(Work instruction): The output should match the data below line for line.

(Data excerpt):
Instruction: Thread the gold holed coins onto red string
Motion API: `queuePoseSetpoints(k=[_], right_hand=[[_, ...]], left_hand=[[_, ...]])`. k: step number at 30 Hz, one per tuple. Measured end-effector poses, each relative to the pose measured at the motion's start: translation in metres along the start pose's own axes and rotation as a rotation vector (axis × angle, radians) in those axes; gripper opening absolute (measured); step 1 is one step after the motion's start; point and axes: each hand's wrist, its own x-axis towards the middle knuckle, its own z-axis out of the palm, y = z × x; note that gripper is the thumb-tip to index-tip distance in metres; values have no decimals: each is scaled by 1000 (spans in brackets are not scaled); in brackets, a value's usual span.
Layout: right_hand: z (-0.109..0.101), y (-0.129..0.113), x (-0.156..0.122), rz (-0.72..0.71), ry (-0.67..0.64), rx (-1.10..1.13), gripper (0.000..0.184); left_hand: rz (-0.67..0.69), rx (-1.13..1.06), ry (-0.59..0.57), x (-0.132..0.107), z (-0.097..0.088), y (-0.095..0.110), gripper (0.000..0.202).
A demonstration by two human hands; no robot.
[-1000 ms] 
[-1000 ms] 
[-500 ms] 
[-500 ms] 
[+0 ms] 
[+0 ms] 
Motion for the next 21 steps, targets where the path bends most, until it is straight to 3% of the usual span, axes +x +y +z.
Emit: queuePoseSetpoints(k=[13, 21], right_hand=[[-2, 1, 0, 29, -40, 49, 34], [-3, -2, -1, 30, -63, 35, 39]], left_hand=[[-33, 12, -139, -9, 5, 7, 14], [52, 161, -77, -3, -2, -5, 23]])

(Answer to this exercise):
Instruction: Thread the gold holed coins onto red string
Motion API: `queuePoseSetpoints(k=[_], right_hand=[[_, ...]], left_hand=[[_, ...]])`. k: step number at 30 Hz, one per tuple. Measured end-effector poses, each relative to the pose measured at the motion's start: translation in metres along the start pose's own axes and rotation as a rotation vector (axis × angle, radians) in those axes; gripper opening absolute (measured); step 1 is one step after the motion's start; point and axes: each hand's wrist, its own x-axis towards the middle knuckle, its own z-axis out of the palm, y = z × x; note that gripper is the thumb-tip to index-tip distance in metres; values have no decimals: each is scaled by 1000 (spans in brackets are not scaled); in brackets, a value's usual span.
Layout: right_hand: z (-0.109..0.101), y (-0.129..0.113), x (-0.156..0.122), rz (-0.72..0.71), ry (-0.67..0.64), rx (-1.10..1.13), gripper (0.000..0.184); left_hand: rz (-0.67..0.69), rx (-1.13..1.06), ry (-0.59..0.57), x (-0.132..0.107), z (-0.097..0.088), y (-0.095..0.110), gripper (0.000..0.202).
A demonstration by two human hands; no robot.
[-1000 ms] 
[-1000 ms] 
[-500 ms] 
[-500 ms] 
[+0 ms] 
[+0 ms] 
Motion for the next 21 steps, targets where the path bends most, until it is straight to 3% of the usual span, axes +x +y +z.
Emit: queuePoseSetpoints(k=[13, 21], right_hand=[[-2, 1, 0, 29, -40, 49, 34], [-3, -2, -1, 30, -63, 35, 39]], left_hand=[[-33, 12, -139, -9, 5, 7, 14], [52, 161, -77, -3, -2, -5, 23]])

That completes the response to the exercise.